0
votes

I understand the principle of why you can only call base class functions when assigning a derived class to a base class pointer. From my understanding of virtual tables the reason why is because only base class virtual function pointers are put into the virtual table so only they can be called but if the base class pointer points to a derived class, when the derived class constructor is called the base class virtual function is replaced with the override in the virtual table.

However my point is: are there going to be problems if you have a non virtual member function in the derived class that is used in a derived class override of a virtual base class member function.

My theory is there shouldn't because its a question of function access not jumps within the function, by assigning the pointer to new DerivedClass, you are assigning space for all the derived class, so access to the virtual overridden function is allowed using the pointer to the virtual function kept in the v-table. All actions from there onward are as if you were just in a derived class object so it can jump to whatever function it wants.

Is this correct? Or is there an issue with the jump in the function using the base class pointer as a jump reference (like an array: *pointer + 2 for function), is that how member functions are called?

If this is (not my intention but still) no issue, could it be theoretically possible to have a virtual function that takes, say an int argument. Then a switch statement inside the derived class override of the virtual function that, depending on int passed in, calls specific derived class functions thereby working around the 'only call base class defined virtual functions' problem?

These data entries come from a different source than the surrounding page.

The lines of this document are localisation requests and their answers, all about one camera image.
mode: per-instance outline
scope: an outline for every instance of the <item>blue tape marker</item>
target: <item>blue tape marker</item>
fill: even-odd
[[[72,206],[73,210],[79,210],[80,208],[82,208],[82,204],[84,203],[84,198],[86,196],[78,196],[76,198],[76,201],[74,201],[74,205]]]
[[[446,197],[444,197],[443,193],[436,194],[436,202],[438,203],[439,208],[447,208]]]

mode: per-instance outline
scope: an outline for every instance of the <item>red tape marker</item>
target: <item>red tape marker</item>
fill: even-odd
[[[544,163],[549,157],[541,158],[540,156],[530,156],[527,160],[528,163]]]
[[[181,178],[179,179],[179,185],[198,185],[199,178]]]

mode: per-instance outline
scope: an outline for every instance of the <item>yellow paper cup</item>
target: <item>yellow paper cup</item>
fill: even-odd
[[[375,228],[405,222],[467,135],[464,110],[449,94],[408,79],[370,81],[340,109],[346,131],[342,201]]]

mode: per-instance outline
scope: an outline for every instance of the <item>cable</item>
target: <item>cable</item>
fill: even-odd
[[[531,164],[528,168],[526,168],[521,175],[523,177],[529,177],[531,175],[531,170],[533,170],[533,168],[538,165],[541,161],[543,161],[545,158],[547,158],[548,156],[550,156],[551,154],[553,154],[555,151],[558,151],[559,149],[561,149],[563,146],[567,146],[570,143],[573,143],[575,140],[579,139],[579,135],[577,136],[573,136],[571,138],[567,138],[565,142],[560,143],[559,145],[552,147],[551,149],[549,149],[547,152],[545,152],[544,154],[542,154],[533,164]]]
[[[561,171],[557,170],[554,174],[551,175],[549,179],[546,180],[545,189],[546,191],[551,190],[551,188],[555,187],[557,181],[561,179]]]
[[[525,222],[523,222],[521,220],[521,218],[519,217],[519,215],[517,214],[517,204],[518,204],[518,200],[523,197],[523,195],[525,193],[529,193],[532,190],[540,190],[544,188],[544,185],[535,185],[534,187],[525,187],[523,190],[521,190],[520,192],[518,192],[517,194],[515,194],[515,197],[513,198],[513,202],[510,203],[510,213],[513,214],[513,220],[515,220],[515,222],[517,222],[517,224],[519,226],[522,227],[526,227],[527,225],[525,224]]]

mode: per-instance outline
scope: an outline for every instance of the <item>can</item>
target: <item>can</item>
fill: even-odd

eg. (skeleton with no constructors etc. and separation of declaration/definition)

class A
{
   protected:
          virtual void AFunc() ; 

} ;     

class B : public A
{
   public:
          virtual void AFunc() { BSpecificFunc() ;} // doable?
   /* if thats the case why not:
          virtual void Sfunv(int temp)
           {
              switch(temp)
                   {
                     case 1 : BSpecificFunca() ; break;
                     case 2:  BSpecificFuncb() ; break;
                     etc.  
                    }
            }
       */
   private:
          void BSpecificFunc() ; 
          void BSpecificFunca() ;
          void BSpecificFuncb() ;
          void BSpecificFuncc() ;

} ;  


int main()
{
   A *pBaseClass = new B;

   pBaseClass->AFunc(); //Will there be any issues doing this?

}

currently at design stage which is why I have kept this nice and theoretical.

2
It should be pretty simple to compile this little test program and see what happens! - krsteeve
You can't call the AFunc() like that, it is part of B and not a standalone function. - AndersK
edited for correction thanks 'claptrap' - user2248685

2 Answers

1
votes

If you call pBaseClass->AFunc() and pBaseClass is actually a B then B::AFunc() is what gets called. If pBaseClass is actually an A then A::AFunc() is what gets called. That's the whole point of polymorphism.

What B::AFunc() does is up to B, there's no reason it can't call other functions or use data within B that don't exist in A.

0
votes

There shouldn't be an issue - the call to the non-virtual function is already resolved. Think of it this way: B::AFunc() is compiled to something like call BSpecificFunc. That can be done at compile time.

The only challenge is to get to B::AFunc(), and for that we have the virtual table. But once we're there - there are no issues, the object pointer actually points to a B object (which is valid for BSpecificFunc, and the function call to BSpecificFunction is already resolved.